Equivalent definitions of a group acting on a group?

Question

I've always seen this definition of a group $G$ acting on a set $\Omega$, making this latter a $G$-set:

Given a group $G$ and a set $\Omega$ we say a group acts on the set $\Omega$ when there's a function $\Omega\times G \mapsto \Omega$ such that, denoting with $\alpha^g$ the image of $(\alpha,g)$ it holds:$$\alpha^{gh}=(\alpha^g)^h, \alpha\in\Omega, g, h \in G \\ \alpha^e=\alpha, e=G_{Id}$$

In particular this definition applies also if $\Omega$ is yet another group $H$, for instance.

So far, so good. Recently, studying the group extension problem and the short exact sequence, I faced the cohomology and, trying to get a grasp out of it (even if a bit too advanced for my current group training), I came to this definition:

Given two groups $G$, $H$ and a homomorphism $\phi:G \mapsto {\rm Aut}(H)$, we say G acts on H through $h^\sigma=h^{\phi(\sigma)}, h \in H, \sigma \in G$

I was wondering if these two definitions are equivalent and the second should be preferred to the former, when the target set is a group as well, since more coincise and using ${\rm Aut}(H)$ without the need to specify the other conditions in the former definition.

Thank in advance.

Answer 1

The definitions are not equivalent. The difference stays in the fact that on a $G$-set $X$ the definition of action is equivalent to have a homomorphism $$G\to S(X)$$ where $S(X)$ is the group of self-bijections of $X$. If $X$ has a group structure the second definition is equivalent to have a homomorphism $$G\to Aut(X)$$ that is a stricter condition.

For instance consider $X=\Bbb Z/4\Bbb Z$ and $G=\Bbb Z$. Here the action induced by $1\cdot [1]=[2]$ is an action according to the first definition and not according to the second: an automorphism can send $[1]$ only to an other generator of $X$.

However you will often find the second definition applied to groups: more generally, a group $G$ action on some object $V$ of some category will be often asked to be an homomorphism $G\to Aut(V).$ This thus applies also when $V$ is a vector space, or a ring, or an algebra!

Answer 2

As you indicated, when we have a homomorphism from $G$ to $\rm{Aut}(H)$, we get an action of $G$ on $H$.

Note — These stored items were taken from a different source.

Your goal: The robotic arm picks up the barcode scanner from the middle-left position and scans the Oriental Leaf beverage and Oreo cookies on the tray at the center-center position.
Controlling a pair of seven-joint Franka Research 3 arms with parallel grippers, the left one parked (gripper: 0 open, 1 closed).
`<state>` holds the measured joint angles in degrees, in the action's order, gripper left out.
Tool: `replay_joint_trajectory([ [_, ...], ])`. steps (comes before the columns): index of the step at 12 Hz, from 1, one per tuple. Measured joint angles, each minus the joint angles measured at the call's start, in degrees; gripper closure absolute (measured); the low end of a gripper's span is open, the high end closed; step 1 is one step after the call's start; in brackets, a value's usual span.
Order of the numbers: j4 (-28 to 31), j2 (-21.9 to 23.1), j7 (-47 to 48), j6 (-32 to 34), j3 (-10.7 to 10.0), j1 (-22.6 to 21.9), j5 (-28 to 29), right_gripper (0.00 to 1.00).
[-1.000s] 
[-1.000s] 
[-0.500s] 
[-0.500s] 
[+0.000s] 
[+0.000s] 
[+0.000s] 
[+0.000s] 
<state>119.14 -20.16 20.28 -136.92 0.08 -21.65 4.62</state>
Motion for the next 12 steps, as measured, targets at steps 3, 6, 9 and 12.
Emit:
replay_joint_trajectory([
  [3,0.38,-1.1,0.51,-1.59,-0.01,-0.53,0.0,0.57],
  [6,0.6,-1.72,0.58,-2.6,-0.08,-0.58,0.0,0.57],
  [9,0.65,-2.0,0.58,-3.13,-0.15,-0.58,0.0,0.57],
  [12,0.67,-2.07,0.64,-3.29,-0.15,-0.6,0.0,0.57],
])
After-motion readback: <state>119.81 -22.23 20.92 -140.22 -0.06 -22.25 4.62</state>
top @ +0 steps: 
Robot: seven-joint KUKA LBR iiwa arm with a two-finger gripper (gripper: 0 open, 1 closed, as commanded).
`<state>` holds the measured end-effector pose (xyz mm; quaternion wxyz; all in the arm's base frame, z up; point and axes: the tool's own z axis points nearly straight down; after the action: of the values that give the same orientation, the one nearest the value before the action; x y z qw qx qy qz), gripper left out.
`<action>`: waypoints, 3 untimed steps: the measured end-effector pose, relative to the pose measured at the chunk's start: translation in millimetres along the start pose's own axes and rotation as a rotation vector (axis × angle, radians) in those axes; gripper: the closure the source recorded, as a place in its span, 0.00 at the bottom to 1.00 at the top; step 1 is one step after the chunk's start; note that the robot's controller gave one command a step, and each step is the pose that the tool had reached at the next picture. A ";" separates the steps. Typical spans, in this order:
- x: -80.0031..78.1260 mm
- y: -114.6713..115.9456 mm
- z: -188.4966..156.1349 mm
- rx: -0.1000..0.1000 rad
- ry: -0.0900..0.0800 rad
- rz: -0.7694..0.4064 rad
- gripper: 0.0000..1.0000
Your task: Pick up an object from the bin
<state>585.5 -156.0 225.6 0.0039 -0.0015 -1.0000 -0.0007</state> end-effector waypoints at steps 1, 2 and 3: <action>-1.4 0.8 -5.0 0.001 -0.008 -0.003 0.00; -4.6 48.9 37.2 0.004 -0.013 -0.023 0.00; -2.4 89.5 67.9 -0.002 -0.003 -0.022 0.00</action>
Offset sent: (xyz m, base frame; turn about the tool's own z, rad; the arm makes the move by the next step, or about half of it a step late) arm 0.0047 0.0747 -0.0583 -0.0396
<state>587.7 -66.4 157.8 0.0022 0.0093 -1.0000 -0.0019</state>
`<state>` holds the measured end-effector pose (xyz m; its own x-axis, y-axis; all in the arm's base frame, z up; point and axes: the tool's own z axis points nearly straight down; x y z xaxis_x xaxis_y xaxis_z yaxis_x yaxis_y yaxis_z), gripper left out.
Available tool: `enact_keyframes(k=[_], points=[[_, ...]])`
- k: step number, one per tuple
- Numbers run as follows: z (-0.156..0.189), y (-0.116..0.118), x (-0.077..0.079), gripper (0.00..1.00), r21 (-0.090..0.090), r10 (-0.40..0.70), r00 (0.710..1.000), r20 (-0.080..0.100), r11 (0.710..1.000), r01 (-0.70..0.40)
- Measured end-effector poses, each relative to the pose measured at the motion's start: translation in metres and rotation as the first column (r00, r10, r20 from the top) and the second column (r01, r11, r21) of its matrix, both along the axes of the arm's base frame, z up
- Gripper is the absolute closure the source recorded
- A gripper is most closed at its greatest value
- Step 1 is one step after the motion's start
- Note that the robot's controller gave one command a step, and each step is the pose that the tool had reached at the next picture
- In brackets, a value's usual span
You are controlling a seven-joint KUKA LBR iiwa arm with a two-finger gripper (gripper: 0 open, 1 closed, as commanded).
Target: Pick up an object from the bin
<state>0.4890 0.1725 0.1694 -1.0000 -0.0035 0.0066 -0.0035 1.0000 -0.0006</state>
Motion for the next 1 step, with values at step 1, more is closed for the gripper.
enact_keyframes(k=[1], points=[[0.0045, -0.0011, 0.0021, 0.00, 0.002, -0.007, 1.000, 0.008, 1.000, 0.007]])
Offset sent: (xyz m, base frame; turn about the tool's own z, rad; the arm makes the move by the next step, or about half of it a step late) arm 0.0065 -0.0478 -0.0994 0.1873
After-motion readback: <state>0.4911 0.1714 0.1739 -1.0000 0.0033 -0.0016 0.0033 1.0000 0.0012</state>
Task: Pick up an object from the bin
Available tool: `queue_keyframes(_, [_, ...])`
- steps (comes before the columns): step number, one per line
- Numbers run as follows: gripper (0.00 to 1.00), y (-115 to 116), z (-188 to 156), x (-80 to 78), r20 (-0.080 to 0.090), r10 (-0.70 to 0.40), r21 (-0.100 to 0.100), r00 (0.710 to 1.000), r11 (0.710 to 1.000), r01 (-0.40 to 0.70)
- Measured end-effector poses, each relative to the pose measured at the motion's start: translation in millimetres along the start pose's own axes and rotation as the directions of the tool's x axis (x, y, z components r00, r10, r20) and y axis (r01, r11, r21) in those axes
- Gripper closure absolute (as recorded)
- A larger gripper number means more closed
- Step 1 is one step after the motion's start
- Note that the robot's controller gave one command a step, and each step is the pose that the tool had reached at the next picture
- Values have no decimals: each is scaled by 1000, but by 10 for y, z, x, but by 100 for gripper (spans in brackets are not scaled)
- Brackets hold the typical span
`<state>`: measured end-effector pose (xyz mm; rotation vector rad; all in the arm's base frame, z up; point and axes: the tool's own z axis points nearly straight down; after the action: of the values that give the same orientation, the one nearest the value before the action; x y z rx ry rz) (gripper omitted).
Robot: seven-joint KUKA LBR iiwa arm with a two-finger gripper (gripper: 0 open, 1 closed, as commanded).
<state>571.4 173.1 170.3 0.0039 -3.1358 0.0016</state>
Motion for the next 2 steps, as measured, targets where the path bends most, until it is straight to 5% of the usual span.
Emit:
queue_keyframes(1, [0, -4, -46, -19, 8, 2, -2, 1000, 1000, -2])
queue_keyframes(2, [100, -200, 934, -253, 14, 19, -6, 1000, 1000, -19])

But the converse is false. That's consider the action of $G$ on itself by left multiplication. Then we do, as always, get a homomorphism into the symmetric group on the underlying set of $G$, since $x\mapsto g\cdot x$ defines a bijection. But we don't get a homomorphism into the automorphism group of $G$. Note that $e\mapsto g\cdot e=g$, so that the identity of $G$ is not preserved (unless $g=e$).